Three. How to reduce the leakage rate of butterfly valve

The leakage rate is just a parameter. The purpose of figuring out the cause of the leakage is to reduce the leakage rate.

  1. Based on the innate conditions of the butterfly valve, select the structure, valve body, valve plate and valve seat materials suitable for the medium to ensure that it has good corrosion resistance and sealing performance.
  2. Regarding the possibility of the butterfly valve becoming unfastened, regular maintenance and inspection of the butterfly valve is required to detect and deal with leakage problems in a timely manner to ensure the normal operation of the butterfly valve.

Four.

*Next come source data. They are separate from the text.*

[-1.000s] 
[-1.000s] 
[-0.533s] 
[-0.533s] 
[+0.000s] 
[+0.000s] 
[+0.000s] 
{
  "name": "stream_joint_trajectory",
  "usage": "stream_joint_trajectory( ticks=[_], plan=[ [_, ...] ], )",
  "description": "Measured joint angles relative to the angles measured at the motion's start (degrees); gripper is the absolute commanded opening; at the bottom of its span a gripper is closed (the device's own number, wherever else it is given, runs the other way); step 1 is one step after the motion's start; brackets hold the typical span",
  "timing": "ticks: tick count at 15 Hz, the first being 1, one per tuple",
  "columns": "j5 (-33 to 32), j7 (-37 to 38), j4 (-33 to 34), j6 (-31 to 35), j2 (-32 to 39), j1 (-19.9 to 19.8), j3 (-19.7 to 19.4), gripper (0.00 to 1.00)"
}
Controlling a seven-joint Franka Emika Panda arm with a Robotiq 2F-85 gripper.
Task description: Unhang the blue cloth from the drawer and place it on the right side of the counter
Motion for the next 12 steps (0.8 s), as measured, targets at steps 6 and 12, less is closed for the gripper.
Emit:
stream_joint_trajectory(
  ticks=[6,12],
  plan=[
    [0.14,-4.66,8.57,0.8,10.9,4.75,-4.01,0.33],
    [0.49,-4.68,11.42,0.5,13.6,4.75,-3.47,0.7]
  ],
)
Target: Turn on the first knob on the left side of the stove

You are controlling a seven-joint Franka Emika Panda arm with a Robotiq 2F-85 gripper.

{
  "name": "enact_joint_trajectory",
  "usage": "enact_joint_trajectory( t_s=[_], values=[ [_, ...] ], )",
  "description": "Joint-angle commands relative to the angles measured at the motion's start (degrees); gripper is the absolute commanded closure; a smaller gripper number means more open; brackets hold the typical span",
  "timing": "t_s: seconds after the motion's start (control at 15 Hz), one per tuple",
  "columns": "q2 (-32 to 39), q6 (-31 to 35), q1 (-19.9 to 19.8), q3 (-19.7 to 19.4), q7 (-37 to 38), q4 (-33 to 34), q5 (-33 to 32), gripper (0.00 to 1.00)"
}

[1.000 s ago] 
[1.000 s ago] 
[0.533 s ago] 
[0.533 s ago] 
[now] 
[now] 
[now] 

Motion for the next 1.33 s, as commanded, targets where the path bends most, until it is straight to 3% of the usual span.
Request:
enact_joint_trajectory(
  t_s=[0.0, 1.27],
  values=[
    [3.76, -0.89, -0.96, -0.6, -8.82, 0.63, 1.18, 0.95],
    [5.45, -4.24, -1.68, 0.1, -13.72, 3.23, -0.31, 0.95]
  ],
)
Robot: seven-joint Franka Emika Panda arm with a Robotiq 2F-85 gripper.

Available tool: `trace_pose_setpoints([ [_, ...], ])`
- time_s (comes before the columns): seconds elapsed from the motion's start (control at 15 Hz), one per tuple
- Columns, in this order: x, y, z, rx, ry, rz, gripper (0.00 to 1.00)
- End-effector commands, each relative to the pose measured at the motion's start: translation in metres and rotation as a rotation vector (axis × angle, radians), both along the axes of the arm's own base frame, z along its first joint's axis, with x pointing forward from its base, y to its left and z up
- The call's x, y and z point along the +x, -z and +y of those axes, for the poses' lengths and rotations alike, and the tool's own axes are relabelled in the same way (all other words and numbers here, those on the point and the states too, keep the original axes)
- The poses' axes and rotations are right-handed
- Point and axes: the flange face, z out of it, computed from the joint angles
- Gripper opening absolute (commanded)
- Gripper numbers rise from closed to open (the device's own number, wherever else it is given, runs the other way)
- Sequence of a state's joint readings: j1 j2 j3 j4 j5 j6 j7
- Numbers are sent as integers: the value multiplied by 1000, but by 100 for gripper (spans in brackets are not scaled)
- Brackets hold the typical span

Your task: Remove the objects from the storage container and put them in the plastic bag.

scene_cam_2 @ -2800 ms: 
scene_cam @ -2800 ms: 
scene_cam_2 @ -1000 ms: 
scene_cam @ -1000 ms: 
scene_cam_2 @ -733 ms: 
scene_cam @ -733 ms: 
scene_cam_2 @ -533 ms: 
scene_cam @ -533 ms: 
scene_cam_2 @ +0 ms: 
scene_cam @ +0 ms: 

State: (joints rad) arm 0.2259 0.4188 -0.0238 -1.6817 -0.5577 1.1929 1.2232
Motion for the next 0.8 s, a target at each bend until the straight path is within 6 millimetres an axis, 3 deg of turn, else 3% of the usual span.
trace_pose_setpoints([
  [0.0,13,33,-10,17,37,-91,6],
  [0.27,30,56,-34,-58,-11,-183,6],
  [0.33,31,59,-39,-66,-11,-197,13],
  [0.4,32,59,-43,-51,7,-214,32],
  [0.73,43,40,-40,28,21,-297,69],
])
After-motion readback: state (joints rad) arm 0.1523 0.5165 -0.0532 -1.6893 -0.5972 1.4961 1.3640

Meaning in different applications:

  1. Industrial applications:

In industries such as chemical processing, oil and gas, and pharmaceuticals, leaking valves can cause serious production line safety, environmental safety, and personal safety issues. Therefore, butterfly valves with low leakage rates are essential for strict control of fluid flow.

  1. Water treatment:

Butterfly valves are used to control the flow of water in municipal water systems where they are most commonly used. Low leakage rates prevent waste and ensure efficient distribution of water resources.

  1. HVAC system:

Heating, ventilation, and air conditioning (HVAC) systems rely on butterfly valves to control airflow. Minimizing leakage ensures energy efficiency within the building.

  1. Food and Beverages:

Sanitary butterfly valves are used in the food and beverage industry to control the flow of raw materials and products. Low leak rates are therefore crucial to prevent contamination and maintain product quality.

Five. conclusion:

The leakage rate of butterfly valves is affected by many factors, including design, material, use environment and operating frequency. Measurement methods such as valve seat liquid testing and air tightness testing allow precise assessment of leakage rates. Understanding these factors allows us to avoid defective butterfly valve leaks as much as possible, thereby ensuring the reliability, safety and efficiency of butterfly valves in industrial, water treatment, HVAC systems and food applications.